Exercise requirements:
Each line below that contains "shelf" counts once; report the total and nothing more.
-------- Information
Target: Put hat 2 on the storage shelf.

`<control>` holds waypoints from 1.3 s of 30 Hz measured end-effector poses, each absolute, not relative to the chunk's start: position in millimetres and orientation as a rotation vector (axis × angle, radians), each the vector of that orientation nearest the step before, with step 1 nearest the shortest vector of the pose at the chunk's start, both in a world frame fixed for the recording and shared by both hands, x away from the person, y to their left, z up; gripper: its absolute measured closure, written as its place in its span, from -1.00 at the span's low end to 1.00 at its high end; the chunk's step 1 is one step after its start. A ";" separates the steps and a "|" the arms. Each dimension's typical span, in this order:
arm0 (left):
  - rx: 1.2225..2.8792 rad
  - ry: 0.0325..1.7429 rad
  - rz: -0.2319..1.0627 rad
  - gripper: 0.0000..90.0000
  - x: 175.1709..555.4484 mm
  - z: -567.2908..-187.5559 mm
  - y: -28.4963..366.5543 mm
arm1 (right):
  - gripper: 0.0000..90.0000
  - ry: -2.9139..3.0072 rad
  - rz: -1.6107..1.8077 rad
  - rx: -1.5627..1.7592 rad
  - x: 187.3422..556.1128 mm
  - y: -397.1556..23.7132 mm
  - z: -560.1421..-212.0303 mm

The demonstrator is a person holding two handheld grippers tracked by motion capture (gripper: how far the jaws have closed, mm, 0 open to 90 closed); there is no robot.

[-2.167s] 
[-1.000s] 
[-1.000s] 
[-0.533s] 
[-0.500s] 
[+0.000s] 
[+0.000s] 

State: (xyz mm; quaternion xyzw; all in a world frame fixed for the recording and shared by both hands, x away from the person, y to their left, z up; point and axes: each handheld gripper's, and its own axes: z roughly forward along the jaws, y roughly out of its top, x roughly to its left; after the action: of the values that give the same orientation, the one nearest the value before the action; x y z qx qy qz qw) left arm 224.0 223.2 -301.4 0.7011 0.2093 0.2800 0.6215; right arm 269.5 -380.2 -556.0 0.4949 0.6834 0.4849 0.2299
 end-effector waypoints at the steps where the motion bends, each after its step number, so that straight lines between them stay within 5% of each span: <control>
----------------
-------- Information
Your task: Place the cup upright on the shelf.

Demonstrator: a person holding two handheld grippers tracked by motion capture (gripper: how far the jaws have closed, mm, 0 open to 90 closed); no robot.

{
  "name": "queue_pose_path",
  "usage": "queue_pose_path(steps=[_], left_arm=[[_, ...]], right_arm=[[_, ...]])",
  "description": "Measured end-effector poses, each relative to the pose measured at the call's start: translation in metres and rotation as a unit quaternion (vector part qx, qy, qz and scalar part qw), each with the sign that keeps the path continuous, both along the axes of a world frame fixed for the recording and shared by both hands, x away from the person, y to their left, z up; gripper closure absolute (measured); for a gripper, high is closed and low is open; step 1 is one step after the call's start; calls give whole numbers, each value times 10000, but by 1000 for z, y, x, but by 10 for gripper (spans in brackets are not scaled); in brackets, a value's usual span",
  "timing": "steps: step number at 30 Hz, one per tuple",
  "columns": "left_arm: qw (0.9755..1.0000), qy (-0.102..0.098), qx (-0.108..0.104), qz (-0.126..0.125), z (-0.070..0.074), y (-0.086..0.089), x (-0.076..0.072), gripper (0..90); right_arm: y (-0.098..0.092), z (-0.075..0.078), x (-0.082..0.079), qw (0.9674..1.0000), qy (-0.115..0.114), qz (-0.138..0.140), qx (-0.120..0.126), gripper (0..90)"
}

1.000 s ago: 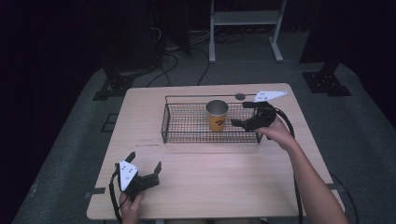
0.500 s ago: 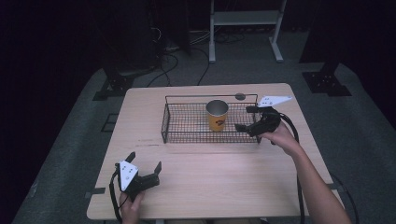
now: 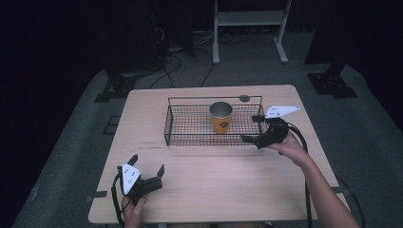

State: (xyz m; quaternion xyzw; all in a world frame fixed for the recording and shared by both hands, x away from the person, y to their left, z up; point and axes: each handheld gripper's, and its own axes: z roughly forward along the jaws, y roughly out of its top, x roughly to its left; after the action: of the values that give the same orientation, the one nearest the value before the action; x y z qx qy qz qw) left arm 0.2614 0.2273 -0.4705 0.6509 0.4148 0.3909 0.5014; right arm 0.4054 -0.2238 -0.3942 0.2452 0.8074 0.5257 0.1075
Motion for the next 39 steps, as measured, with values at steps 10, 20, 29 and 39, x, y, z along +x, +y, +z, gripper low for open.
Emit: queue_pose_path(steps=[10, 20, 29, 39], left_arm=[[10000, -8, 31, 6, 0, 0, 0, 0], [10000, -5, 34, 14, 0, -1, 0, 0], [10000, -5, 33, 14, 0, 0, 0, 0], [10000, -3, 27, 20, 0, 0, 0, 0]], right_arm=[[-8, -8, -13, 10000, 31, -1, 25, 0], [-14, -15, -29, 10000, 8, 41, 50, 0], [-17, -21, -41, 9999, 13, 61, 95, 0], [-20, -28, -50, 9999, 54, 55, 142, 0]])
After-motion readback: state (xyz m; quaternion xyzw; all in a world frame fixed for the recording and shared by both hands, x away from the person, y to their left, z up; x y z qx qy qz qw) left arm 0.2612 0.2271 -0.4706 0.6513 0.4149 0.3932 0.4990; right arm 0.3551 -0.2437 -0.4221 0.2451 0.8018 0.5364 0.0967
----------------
Answer space:
2